RECORDS —
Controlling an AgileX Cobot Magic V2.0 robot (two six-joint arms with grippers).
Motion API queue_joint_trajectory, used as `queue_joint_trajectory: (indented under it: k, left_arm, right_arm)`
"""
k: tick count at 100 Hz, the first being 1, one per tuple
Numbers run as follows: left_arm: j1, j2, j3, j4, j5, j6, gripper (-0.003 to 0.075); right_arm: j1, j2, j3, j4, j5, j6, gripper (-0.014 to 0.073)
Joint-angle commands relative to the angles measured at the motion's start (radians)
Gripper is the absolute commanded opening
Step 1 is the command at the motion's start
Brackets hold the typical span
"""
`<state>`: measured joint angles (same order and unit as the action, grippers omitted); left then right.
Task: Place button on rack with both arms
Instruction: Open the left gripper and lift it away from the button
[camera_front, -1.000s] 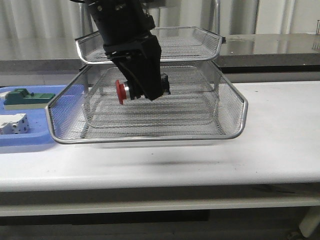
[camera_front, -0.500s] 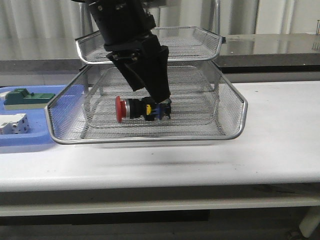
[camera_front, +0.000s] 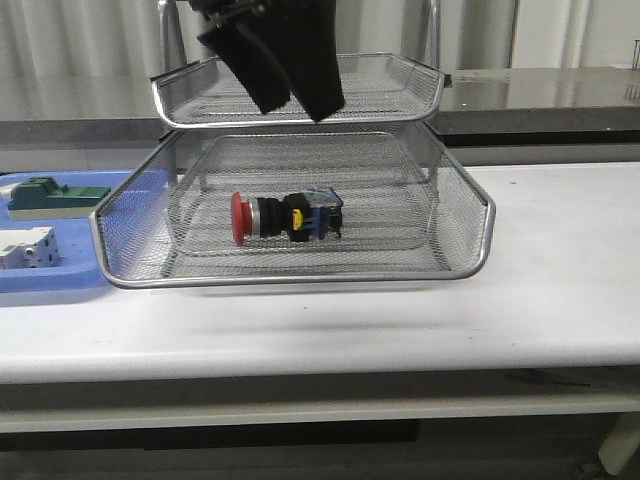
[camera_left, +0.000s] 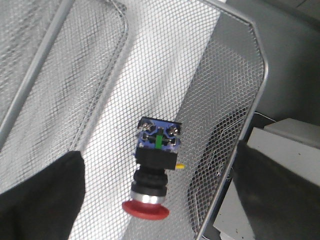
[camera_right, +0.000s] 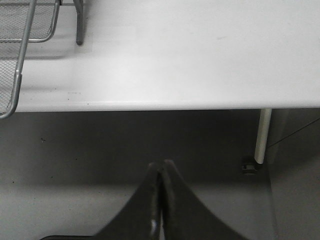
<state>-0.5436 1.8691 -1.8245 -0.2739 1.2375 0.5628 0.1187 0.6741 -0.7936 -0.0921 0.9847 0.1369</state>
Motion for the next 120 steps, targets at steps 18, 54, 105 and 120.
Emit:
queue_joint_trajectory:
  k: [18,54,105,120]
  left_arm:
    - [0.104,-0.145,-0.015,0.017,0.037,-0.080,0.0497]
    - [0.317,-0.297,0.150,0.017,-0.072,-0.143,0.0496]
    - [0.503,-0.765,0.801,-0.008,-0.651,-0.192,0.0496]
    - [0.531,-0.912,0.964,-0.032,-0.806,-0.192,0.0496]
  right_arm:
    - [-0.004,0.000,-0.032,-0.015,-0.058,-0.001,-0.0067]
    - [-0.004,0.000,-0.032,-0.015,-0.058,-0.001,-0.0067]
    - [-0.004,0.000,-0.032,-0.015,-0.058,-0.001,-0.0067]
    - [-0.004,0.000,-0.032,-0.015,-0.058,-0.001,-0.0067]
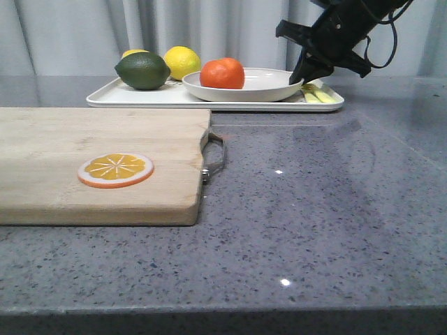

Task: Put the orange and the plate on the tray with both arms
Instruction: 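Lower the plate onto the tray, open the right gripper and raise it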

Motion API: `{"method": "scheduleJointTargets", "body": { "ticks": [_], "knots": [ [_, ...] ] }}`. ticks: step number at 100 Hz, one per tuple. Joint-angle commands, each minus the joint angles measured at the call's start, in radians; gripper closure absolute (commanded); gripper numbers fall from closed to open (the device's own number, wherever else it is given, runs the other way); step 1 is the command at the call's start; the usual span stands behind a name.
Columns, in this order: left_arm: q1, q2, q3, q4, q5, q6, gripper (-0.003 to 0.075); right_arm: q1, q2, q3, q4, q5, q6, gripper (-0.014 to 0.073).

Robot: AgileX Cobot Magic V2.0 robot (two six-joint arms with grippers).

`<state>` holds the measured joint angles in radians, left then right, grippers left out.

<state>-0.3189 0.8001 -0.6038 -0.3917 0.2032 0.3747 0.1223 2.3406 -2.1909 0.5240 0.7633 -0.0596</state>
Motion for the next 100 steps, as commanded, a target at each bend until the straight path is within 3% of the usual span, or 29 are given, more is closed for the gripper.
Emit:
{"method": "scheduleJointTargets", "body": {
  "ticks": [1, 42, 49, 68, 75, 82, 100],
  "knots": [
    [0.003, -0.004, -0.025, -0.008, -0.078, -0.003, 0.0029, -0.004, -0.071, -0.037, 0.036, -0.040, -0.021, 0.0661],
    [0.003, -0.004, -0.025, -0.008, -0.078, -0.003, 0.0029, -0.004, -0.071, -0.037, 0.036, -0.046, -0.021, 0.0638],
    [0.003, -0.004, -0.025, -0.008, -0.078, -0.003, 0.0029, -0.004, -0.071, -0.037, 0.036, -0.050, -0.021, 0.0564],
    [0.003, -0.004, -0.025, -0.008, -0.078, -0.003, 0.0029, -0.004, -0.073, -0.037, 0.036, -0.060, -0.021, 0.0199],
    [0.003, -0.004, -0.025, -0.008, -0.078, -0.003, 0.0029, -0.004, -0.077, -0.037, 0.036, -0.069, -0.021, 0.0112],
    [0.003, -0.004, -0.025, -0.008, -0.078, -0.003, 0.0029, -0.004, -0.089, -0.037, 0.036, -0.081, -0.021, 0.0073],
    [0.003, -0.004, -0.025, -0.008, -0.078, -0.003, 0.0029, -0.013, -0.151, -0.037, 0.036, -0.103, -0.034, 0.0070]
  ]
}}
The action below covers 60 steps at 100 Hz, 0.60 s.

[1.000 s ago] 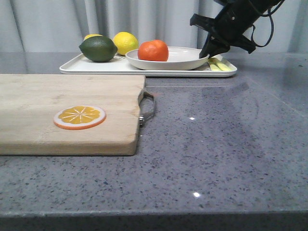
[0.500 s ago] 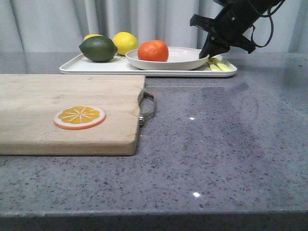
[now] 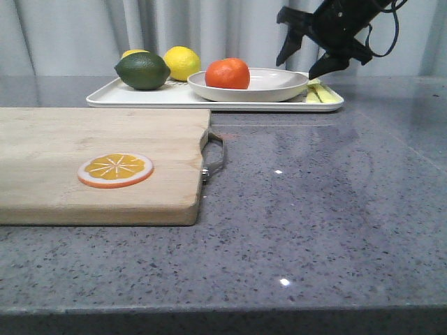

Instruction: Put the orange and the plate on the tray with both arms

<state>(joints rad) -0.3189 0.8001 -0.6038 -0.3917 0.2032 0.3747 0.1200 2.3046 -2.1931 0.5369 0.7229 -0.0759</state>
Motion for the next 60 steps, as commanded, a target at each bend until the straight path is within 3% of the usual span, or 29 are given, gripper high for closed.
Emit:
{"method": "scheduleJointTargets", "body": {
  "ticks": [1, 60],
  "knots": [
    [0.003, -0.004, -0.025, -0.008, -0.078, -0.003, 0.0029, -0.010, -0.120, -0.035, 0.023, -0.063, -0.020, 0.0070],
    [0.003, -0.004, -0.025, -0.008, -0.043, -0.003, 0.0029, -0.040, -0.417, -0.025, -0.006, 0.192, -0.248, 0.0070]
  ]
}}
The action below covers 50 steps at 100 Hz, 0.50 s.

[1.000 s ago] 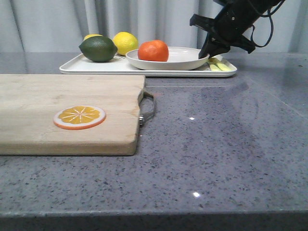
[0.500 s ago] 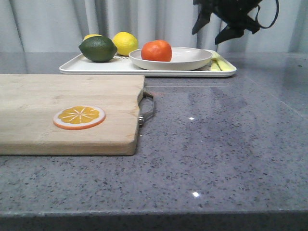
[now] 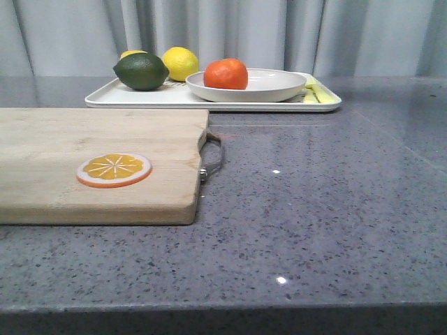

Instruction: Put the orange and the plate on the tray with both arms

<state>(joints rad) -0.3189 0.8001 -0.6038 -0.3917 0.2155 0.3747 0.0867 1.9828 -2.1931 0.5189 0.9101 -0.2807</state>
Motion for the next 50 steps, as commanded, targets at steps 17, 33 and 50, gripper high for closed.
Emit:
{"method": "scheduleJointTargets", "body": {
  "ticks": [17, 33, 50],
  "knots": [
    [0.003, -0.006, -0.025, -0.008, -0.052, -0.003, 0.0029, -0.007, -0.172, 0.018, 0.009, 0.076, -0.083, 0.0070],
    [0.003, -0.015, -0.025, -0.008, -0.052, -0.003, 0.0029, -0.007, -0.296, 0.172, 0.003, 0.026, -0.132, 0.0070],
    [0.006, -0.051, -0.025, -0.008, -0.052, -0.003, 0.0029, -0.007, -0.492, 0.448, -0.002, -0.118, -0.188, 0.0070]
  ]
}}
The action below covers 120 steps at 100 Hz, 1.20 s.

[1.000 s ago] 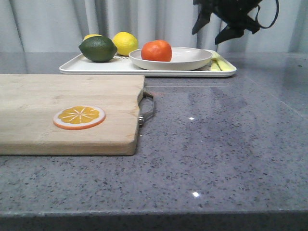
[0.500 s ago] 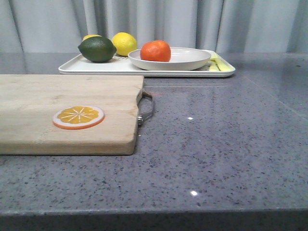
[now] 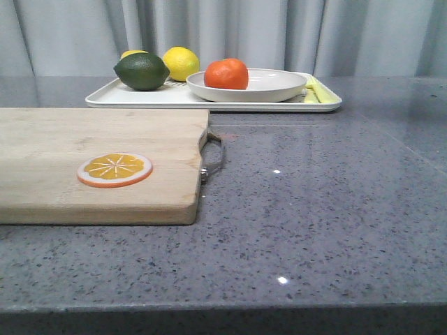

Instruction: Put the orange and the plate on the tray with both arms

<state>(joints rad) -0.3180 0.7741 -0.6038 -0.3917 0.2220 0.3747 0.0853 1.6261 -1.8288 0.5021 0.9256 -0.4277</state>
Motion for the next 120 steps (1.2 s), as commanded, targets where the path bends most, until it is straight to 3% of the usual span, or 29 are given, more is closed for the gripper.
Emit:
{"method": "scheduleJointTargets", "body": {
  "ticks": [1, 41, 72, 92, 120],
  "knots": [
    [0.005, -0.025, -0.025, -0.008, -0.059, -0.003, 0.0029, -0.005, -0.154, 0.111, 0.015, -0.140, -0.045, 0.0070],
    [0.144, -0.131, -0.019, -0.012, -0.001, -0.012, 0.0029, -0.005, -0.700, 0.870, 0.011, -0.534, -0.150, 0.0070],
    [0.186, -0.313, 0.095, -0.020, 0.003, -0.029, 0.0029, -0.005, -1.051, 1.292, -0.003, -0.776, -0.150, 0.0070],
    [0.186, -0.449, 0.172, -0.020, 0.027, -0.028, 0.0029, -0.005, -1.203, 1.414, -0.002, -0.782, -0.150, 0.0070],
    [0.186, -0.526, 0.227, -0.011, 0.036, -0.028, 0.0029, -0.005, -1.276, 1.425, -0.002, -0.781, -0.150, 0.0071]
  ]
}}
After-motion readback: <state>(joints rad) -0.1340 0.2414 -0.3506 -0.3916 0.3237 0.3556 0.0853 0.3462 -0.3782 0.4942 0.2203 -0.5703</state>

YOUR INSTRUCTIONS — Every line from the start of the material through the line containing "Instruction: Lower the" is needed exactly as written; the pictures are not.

OUTPUT FOR THIS EXERCISE —
Controlling an AgileX Cobot Magic V2.0 robot (two six-joint arms with grippers).
Motion API queue_joint_trajectory, used as `queue_joint_trajectory: (indented under it: k, left_arm, right_arm)`
"""
k: tick count at 100 Hz, the first being 1, one per tuple
Numbers run as follows: left_arm: j1, j2, j3, j4, j5, j6, gripper (-0.003 to 0.075); right_arm: j1, j2, j3, j4, j5, j6, gripper (-0.014 to 0.073)
Joint-angle commands relative to the angles measured at the motion's start (radians)
Gripper is the absolute commanded opening
Step 1 is the command at the motion's start
Brackets hold the typical span
"""
`<state>`: measured joint angles (same order and unit as the action, grippers omitted); left then right.
Task: Place button on rack with both arms
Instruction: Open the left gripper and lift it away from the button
[camera_front, -1.000s] 
[camera_front, -0.500s] 
[camera_front, +0.000s] 
[camera_left, +0.000s] 
[camera_right, +0.000s] 
<state>-0.5436 1.8691 -1.8245 -0.2739 1.2375 0.5628 0.1187 0.6741 -0.7936 -0.0921 0.9847 0.1369</state>
Motion for the next 120 steps, targets at steps 18, 54, 105 and 120.
Emit:
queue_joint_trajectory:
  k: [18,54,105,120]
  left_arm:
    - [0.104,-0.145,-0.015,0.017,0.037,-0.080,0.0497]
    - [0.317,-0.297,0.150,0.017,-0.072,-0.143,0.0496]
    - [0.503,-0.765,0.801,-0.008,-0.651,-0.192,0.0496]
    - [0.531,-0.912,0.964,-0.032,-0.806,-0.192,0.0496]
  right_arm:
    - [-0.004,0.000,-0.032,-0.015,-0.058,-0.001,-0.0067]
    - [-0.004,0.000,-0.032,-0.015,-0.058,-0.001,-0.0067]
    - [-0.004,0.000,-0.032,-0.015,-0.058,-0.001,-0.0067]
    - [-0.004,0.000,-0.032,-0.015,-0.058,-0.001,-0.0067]

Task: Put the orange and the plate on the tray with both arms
Instruction: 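Lower the plate onto the tray, open the right gripper and raise it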

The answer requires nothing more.